Суховей. Воспоминания генетика | страница 35



— Что вы имеете в виду? — спросил Презент.

— Я имею в виду опыты Плу по влиянию температуры на величину креста у дрозофилы, — сказала я, — и опыты Меллера и Аль-тенбурга по перестройке хромосом под воздействием Х-лучей. Внешнее воздействие создает новые группы сцепления.

— Я ведь специальной литературы не читаю, а критикую принципиальные установки науки, — сказал профессор.

— Опыты Плу у Моргана в его «Структурных основах наследственности» описаны, книга на русском языке есть. Филипченко еще в 1926 году перевел и издал, — сказала я.

Презент нисколько не смущен:

— Да разве одни только сцепление и перекрест, независимые от внешних воздействий, пребывают в арсенале нелепостей? — риторически спросил он. — А что вы скажете о такой чепухе, как линейное расположение генов в хромосомах?

— Но это же факт, — сказала я, — и он получил новое блестящее подтверждение совсем недавно. Пайнтер обнаружил у личинок дрозофилы в клетках их слюнных желез гигантские хромосомы. Теперь можно указать место гена в хромосоме прямо на препарате, глядя в микроскоп. Да вы приходите в Институт генетики, я вам покажу.

Наш разговор был прерван ассистенткой Презента. Гроза разразилась на следующей лекции Презента. Читал он, как всегда, в Большой гистологической аудитории. Он начал было читать, внезапно прервал свое чтение и обратился к аудитории:

— А теперь пусть Берг расскажет нам марксистско-ленинскую

теорию познания.

Я знала то, о чем спрашивал Презент: взаимоотношения субъекта и объекта, познаваемость мира, наличие объективной истины, практика как критерий истины. И о том, что не просто бытие, а социальное бытие определяет сознание, и поэтому природа сознания классовая, я могла говорить. Нина Рябинина говорила, что университет — это Институт благородных девиц, где нас обучают хорошему тону современности. «Материализм и эмпириокритицизм» Ленина я знала наизусть.
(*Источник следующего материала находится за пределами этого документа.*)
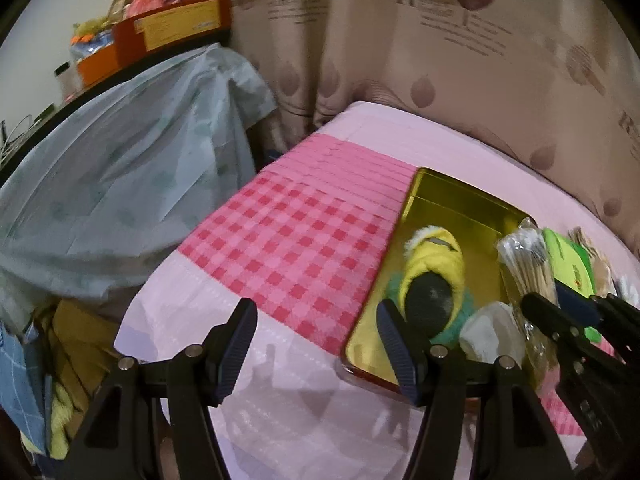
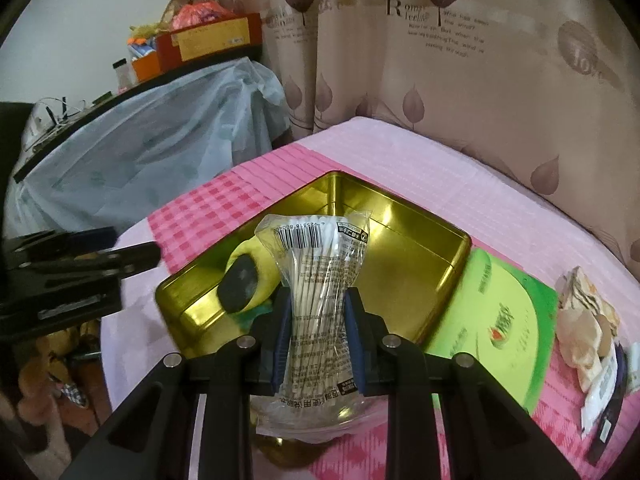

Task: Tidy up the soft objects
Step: 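Carry the bag of wooden sticks into the gold tin and open the right gripper, then reach the right gripper to the white rabbit towel and grasp it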

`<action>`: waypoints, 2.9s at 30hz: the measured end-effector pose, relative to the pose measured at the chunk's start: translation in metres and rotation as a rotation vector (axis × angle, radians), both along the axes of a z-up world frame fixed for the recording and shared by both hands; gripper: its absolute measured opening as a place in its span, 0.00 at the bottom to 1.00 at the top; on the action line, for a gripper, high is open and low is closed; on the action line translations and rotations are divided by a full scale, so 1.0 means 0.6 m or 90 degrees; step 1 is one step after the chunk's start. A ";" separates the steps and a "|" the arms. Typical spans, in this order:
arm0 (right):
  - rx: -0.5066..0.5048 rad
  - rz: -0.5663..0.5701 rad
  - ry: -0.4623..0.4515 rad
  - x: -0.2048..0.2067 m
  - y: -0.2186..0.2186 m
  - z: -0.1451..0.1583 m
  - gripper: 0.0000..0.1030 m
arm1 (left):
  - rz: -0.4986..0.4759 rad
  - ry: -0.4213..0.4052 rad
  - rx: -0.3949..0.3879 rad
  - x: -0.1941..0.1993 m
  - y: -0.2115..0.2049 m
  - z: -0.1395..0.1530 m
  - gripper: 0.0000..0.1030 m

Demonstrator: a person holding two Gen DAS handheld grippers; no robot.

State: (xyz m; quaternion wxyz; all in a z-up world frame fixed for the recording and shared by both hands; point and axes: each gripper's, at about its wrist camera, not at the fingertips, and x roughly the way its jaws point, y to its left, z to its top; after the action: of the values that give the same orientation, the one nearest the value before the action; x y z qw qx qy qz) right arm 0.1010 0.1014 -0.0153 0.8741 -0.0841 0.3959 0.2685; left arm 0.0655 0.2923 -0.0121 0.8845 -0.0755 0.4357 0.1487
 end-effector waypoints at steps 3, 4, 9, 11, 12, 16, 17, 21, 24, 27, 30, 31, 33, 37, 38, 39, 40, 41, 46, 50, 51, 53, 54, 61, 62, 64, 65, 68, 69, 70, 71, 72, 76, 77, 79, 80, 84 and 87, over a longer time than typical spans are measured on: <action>-0.010 -0.003 0.005 0.019 0.013 -0.010 0.22 | 0.009 0.001 0.002 0.001 0.003 0.001 0.62; -0.011 -0.004 0.008 0.024 0.016 -0.013 0.22 | 0.008 0.002 0.003 0.002 0.004 0.001 0.62; -0.018 -0.011 0.022 0.044 0.029 -0.033 0.22 | 0.004 0.003 0.008 0.003 0.003 0.000 0.62; -0.019 -0.012 0.035 0.051 0.031 -0.041 0.23 | 0.003 0.005 0.010 0.003 0.002 -0.002 0.62; -0.018 -0.013 0.042 0.054 0.032 -0.044 0.24 | 0.003 0.006 0.010 0.003 0.002 -0.003 0.62; -0.016 -0.023 0.046 0.057 0.031 -0.049 0.27 | 0.001 0.009 0.011 0.004 0.000 -0.003 0.62; -0.013 -0.022 0.049 0.056 0.030 -0.049 0.28 | 0.000 0.007 0.012 0.004 0.000 -0.003 0.62; -0.011 -0.021 0.041 0.048 0.027 -0.042 0.45 | -0.002 0.008 0.014 0.005 -0.002 -0.004 0.62; 0.000 -0.019 0.034 0.036 0.022 -0.033 0.55 | -0.002 0.010 0.014 0.007 -0.003 -0.004 0.62; 0.001 -0.016 0.027 0.021 0.015 -0.025 0.56 | -0.002 0.010 0.015 0.007 -0.004 -0.004 0.62; 0.012 -0.016 0.022 -0.001 0.000 -0.014 0.56 | -0.002 0.009 0.016 0.006 -0.004 -0.004 0.62; 0.017 -0.018 0.017 -0.011 -0.009 -0.008 0.56 | -0.002 0.009 0.017 0.007 -0.004 -0.004 0.62; 0.024 -0.025 0.012 -0.024 -0.028 0.000 0.56 | -0.002 0.010 0.019 0.007 -0.005 -0.004 0.62; 0.027 -0.065 -0.009 -0.049 -0.094 0.015 0.57 | -0.004 0.009 0.024 0.007 -0.006 0.000 0.62; 0.022 -0.078 -0.015 -0.052 -0.111 0.016 0.57 | -0.005 0.009 0.027 0.007 -0.006 0.001 0.62; 0.018 -0.091 -0.020 -0.054 -0.129 0.017 0.57 | -0.006 0.009 0.029 0.007 -0.007 0.001 0.62; 0.015 -0.110 -0.023 -0.056 -0.155 0.017 0.57 | -0.006 0.010 0.031 0.007 -0.008 0.001 0.62; 0.012 -0.126 -0.022 -0.056 -0.178 0.016 0.57 | -0.007 0.010 0.035 0.006 -0.009 0.001 0.62; -0.015 -0.216 -0.020 -0.051 -0.299 0.003 0.57 | -0.011 0.007 0.049 0.003 -0.017 0.004 0.62; -0.046 -0.292 -0.010 -0.044 -0.398 -0.023 0.57 | -0.015 0.007 0.059 0.003 -0.022 0.005 0.62; -0.049 -0.310 -0.007 -0.043 -0.422 -0.029 0.57 | -0.016 0.007 0.060 0.003 -0.023 0.005 0.62; -0.056 -0.346 -0.003 -0.040 -0.468 -0.041 0.57 | -0.018 0.007 0.066 0.003 -0.026 0.005 0.62; -0.058 -0.360 -0.002 -0.037 -0.486 -0.045 0.57 | -0.020 0.006 0.068 0.003 -0.028 0.006 0.62; -0.069 -0.421 -0.012 0.007 -0.579 -0.064 0.57 | -0.046 -0.008 0.092 0.002 -0.049 0.011 0.62; -0.068 -0.430 -0.008 0.019 -0.591 -0.070 0.57 | -0.053 -0.011 0.099 0.002 -0.056 0.013 0.62; -0.062 -0.441 0.000 0.039 -0.607 -0.078 0.57 | -0.063 -0.019 0.113 0.000 -0.068 0.017 0.62; -0.061 -0.445 -0.001 0.050 -0.612 -0.080 0.57 | -0.074 -0.024 0.124 -0.002 -0.078 0.020 0.62; -0.058 -0.454 0.000 0.079 -0.626 -0.090 0.58 | -0.112 -0.032 0.141 -0.008 -0.110 0.025 0.62; -0.058 -0.458 0.001 0.090 -0.629 -0.092 0.58 | -0.124 -0.032 0.145 -0.008 -0.120 0.025 0.62; -0.056 -0.461 0.002 0.098 -0.632 -0.094 0.60 | -0.137 -0.031 0.147 -0.008 -0.131 0.025 0.62; -0.056 -0.462 0.003 0.108 -0.634 -0.097 0.62 | -0.156 -0.029 0.142 -0.007 -0.146 0.025 0.62; -0.060 -0.465 0.004 0.117 -0.637 -0.101 0.63 | -0.170 -0.027 0.135 -0.006 -0.158 0.025 0.62; -0.063 -0.468 0.025 0.148 -0.650 -0.122 0.63 | -0.229 -0.016 0.109 0.003 -0.218 0.023 0.62; -0.061 -0.468 0.030 0.153 -0.655 -0.128 0.63 | -0.248 -0.017 0.108 0.006 -0.241 0.023 0.62; -0.051 -0.467 0.044 0.158 -0.667 -0.140 0.57 | -0.285 -0.018 0.106 0.015 -0.282 0.024 0.62; -0.044 -0.465 0.049 0.157 -0.670 -0.146 0.52 | -0.303 -0.018 0.103 0.018 -0.302 0.023 0.62; -0.016 -0.466 0.049 0.142 -0.681 -0.146 0.38 | -0.378 -0.014 0.079 0.042 -0.387 0.022 0.62; -0.023 -0.459 0.046 0.123 -0.679 -0.145 0.34 | -0.431 -0.010 0.056 0.061 -0.459 0.019 0.62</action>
State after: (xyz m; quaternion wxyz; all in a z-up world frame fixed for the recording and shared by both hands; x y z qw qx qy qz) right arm 0.1747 -0.3061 -0.1022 0.8964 0.0547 0.4355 -0.0612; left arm 0.1023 0.0170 -0.0007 0.8895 0.1102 0.4223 -0.1353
По всем общественным предметам, включая курс диалектического материализма, у меня почти неизменно были пятерки, а «почти» определялось не моим незнанием, а классовой борьбой преподавательницы Южниной с чуждым элементом среди студентов. Я излагала политэкономию капитализма слишком близко к тексту «Капитала» Маркса, что с несомненностью доказывало мою неспособность понять суть дела. В объяснения по поводу тройки, которую она мне влепила, она, конечно, со мной не входила, и я узнала о моей неспособности понять «Капитал» Маркса — слова которого звучали для меня музыкой сфер, — из похвал, расточаемых ею по адресу Чемекова. Он чуваш, по-русски плохо знал, но его ответы много лучше моих заученных фраз.